(Stored entries)
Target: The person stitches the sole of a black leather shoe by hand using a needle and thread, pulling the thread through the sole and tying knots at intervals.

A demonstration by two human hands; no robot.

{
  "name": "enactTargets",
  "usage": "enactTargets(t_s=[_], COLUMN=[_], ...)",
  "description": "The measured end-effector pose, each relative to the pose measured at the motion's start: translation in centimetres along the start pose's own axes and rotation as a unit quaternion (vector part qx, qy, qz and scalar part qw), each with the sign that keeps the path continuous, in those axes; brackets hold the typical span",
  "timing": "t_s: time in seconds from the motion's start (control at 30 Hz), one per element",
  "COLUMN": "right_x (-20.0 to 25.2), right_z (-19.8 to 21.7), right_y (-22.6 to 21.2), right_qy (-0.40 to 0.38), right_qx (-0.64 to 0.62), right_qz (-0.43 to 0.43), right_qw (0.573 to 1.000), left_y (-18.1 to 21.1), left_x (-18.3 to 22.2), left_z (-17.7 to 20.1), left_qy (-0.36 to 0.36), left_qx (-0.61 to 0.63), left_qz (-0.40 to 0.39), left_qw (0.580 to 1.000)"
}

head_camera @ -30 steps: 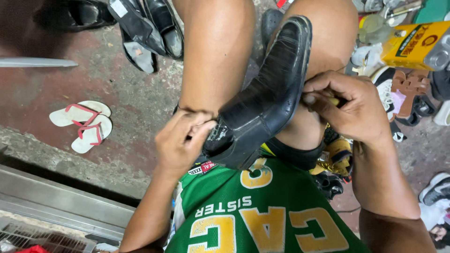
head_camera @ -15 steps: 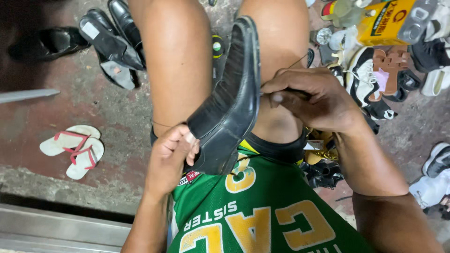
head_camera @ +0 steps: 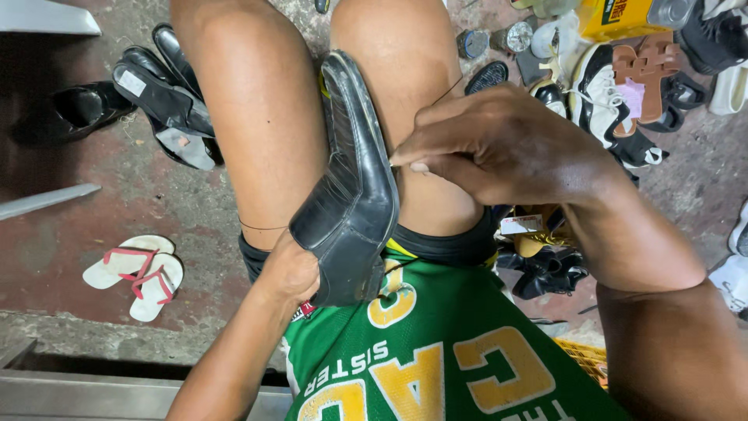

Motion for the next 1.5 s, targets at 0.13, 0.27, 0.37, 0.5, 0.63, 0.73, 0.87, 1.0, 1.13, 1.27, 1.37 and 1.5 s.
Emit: enactTargets(t_s=[0.13,0.27,0.37,0.5,0.63,0.73,0.87,1.0,1.13,1.27,1.37,1.5], right_x=[-1.0,-1.7,-2.1,-2.2,-2.4,-2.6,-2.8,-3.1,-2.6,-1.5,-1.8,-2.0], right_z=[0.3,0.0,0.0,-0.5,-0.5,-0.4,-0.2,-0.5,-1.1,-2.1,-1.9,-2.0], right_y=[-0.4,-0.5,-0.5,-0.2,-0.3,-0.2,-0.6,-0.9,-1.4,-0.2,1.4,3.7], right_qy=[-0.044,-0.086,-0.088,-0.109,-0.113,-0.110,-0.095,-0.060,-0.072,-0.076,-0.048,-0.071], right_qx=[0.058,0.097,0.107,0.108,0.114,0.090,0.094,0.073,0.190,0.189,0.131,0.198], right_qz=[0.018,0.014,0.013,-0.005,0.022,0.011,0.016,-0.015,-0.008,0.018,0.053,-0.016], right_qw=[0.997,0.991,0.990,0.988,0.987,0.990,0.991,0.995,0.979,0.979,0.989,0.978], left_y=[-1.0,-0.5,0.1,0.7,1.0,1.2,1.1,0.4,-0.2,-3.1,-3.7,-4.1], left_x=[-0.6,-0.4,-0.3,-0.1,0.0,0.0,0.2,0.6,1.5,1.2,0.9,1.0], left_z=[-0.2,-0.5,-0.8,-1.5,-2.0,-2.1,-1.7,-0.6,1.3,4.3,5.9,6.8], left_qy=[0.001,-0.025,-0.045,-0.077,-0.085,-0.095,-0.095,-0.067,0.037,0.058,0.079,0.073], left_qx=[0.090,0.092,0.101,0.092,0.094,0.088,0.085,0.083,-0.061,0.119,0.138,0.154], left_qz=[0.044,0.016,0.002,-0.014,-0.015,-0.022,-0.024,-0.018,-0.108,-0.053,-0.063,-0.044], left_qw=[0.995,0.995,0.994,0.993,0.992,0.991,0.992,0.994,0.992,0.990,0.985,0.984])
Point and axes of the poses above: each hand's wrist, its own x-axis away from the middle knuckle, its own z-axis out of the back of the hand, y = z × x, the point moved 7 cm from there along -x, towards the middle knuckle, and after that the axes turned 15 degrees about z, right-handed, at the moved point
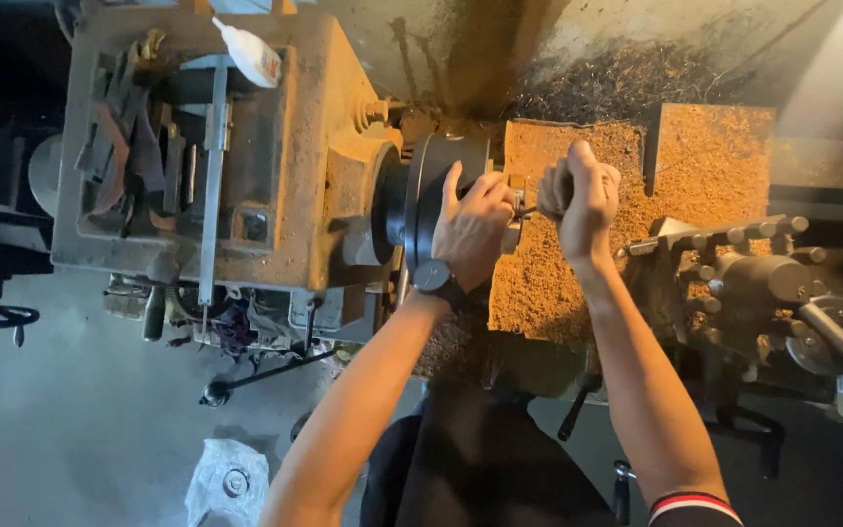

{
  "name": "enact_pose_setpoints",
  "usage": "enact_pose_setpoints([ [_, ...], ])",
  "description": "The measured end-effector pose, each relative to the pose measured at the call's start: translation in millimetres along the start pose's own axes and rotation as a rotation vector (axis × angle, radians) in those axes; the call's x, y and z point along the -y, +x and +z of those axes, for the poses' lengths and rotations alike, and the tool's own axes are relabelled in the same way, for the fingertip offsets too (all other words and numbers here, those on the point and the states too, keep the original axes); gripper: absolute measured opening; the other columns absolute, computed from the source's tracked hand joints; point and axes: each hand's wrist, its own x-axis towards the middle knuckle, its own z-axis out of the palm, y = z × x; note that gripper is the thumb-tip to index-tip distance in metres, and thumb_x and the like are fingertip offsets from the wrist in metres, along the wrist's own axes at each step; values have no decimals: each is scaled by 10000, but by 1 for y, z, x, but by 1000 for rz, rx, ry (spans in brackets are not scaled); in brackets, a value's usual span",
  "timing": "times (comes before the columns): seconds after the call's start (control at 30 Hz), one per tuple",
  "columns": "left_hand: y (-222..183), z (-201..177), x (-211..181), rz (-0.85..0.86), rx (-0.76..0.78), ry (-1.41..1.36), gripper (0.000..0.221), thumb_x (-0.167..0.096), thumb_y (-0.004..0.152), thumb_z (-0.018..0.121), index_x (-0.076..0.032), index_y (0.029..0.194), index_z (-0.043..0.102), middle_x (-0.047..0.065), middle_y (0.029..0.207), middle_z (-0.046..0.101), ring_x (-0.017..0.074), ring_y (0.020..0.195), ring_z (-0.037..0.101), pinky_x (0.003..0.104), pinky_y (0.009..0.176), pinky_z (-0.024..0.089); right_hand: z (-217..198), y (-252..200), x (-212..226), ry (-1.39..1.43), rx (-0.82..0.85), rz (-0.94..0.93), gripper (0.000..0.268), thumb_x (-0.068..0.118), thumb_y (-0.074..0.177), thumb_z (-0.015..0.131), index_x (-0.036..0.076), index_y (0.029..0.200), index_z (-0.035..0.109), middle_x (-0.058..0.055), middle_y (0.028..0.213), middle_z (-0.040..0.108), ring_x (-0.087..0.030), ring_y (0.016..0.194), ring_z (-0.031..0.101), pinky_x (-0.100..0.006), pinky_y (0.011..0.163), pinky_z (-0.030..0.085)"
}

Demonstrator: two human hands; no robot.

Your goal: The person assembles a cylindrical metal component on a lathe, using a hammer to tap parts into place, then secures the assembly with bolts and a wrench. The person repeatedly tightens bolts and checks alignment by hand.

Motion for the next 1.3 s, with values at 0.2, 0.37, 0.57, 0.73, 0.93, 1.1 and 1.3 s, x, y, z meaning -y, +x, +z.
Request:
enact_pose_setpoints([
  [0.2,2,-25,-17,17,43,112,154,-81,728,688,-46,873,726,188,1440,515,318,1427,404,679,1172,209,7,-24,-4,-37,-7,-139,543,308,1112,398,167,588,379,33,486,335,-88,402,291,-277,378,232],
  [0.37,9,13,-19,-20,-33,253,213,-160,741,729,-15,896,742,213,1425,517,359,1401,392,730,1145,169,7,-27,1,-73,-13,-132,551,284,1128,415,149,594,393,22,510,361,-89,447,312,-281,441,237],
  [0.57,11,-8,-28,-105,15,61,83,-103,731,735,-114,811,755,119,1144,595,305,1297,487,754,1169,151,8,-23,0,-60,13,-125,577,286,1117,423,151,557,395,22,497,375,-85,429,321,-282,431,236],
  [0.73,14,-2,-30,-115,-8,78,92,-71,719,726,-111,797,754,105,1079,601,283,1252,516,743,1169,160,7,-16,-1,50,-44,-59,536,293,1107,439,159,590,392,20,506,362,-91,441,321,-286,438,239],
  [0.93,10,-5,-28,-88,-19,83,82,-60,716,723,-106,782,742,98,1024,607,283,1213,529,749,1171,163,9,-19,3,24,-70,-42,541,320,1091,449,168,574,389,21,487,366,-91,426,323,-279,423,234],
  [1.1,7,-1,-23,-39,16,15,67,-74,667,734,-91,732,729,113,999,612,305,1205,527,767,1148,153,8,-26,3,16,-45,-82,568,327,1100,454,160,560,400,17,498,381,-88,444,341,-278,444,242],
  [1.3,8,7,-18,-34,-77,6,57,-91,680,743,-58,718,716,130,1071,638,305,1241,536,775,1136,156,8,-24,-10,-15,-53,-125,577,321,1094,458,147,546,411,16,507,398,-86,450,359,-283,443,247],
])
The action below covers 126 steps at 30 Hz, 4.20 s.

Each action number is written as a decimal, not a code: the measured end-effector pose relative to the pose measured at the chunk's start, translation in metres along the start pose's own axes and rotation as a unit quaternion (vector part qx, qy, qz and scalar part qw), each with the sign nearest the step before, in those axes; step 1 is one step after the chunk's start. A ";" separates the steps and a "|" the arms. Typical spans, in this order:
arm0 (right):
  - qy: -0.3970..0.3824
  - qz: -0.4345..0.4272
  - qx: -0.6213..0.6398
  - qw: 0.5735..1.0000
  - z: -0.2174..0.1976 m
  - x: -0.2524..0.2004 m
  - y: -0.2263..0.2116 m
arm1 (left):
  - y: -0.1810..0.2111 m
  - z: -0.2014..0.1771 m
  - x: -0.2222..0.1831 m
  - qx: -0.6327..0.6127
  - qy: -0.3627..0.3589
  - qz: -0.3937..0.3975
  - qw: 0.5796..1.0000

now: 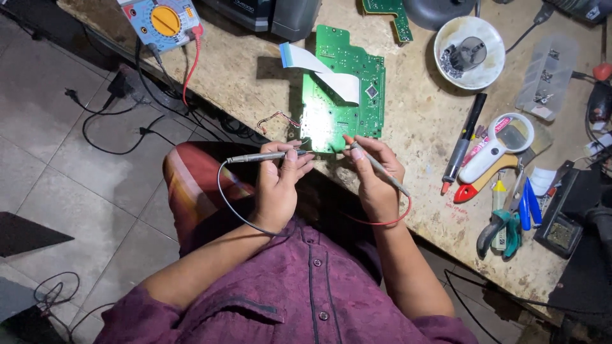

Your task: Repairing a printed circuit board by testing components with a multimeter, soldering connections, and trimming wires.

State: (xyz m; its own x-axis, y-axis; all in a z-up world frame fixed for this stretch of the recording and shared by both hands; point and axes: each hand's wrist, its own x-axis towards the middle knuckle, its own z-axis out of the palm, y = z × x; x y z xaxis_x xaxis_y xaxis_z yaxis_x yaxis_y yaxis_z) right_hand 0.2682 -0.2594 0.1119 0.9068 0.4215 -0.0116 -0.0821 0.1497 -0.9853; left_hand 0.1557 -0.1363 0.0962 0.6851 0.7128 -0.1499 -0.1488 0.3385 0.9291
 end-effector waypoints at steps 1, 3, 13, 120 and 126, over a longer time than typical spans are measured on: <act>-0.006 -0.008 -0.022 1.000 0.001 0.001 -0.001 | 0.001 0.000 0.002 -0.005 -0.005 -0.007 1.000; -0.019 -0.017 -0.048 0.999 0.004 0.001 -0.001 | 0.001 -0.001 0.004 -0.019 -0.009 -0.012 1.000; -0.048 -0.071 -0.099 0.991 0.011 -0.003 -0.003 | 0.003 -0.005 0.008 -0.013 -0.022 -0.014 1.000; -0.074 -0.179 -0.110 0.975 0.016 0.009 0.012 | 0.004 0.000 0.009 -0.018 0.007 -0.008 1.000; -0.083 -0.164 -0.078 0.980 0.009 0.011 0.020 | 0.000 0.005 0.006 -0.019 -0.017 -0.012 1.000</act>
State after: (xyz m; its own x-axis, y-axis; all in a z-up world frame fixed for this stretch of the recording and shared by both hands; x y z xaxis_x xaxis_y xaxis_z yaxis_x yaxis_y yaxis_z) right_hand 0.2728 -0.2439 0.0937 0.7931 0.5154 0.3246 0.2773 0.1689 -0.9458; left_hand 0.1635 -0.1351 0.0966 0.7125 0.6831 -0.1606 -0.1583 0.3794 0.9116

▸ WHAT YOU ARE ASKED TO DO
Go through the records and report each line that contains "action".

▸ YOUR RESPONSE
The action below covers 126 steps at 30 Hz, 4.20 s.
Each action number is written as a decimal, not a code: the measured end-effector pose relative to the pose measured at the chunk's start, translation in metres along the start pose's own axes and rotation as a unit quaternion (vector part qx, qy, qz and scalar part qw), each with the sign nearest the step before, in those axes; step 1 is one step after the chunk's start. A ";" separates the steps and a "|" the arms. Typical spans, in this order:

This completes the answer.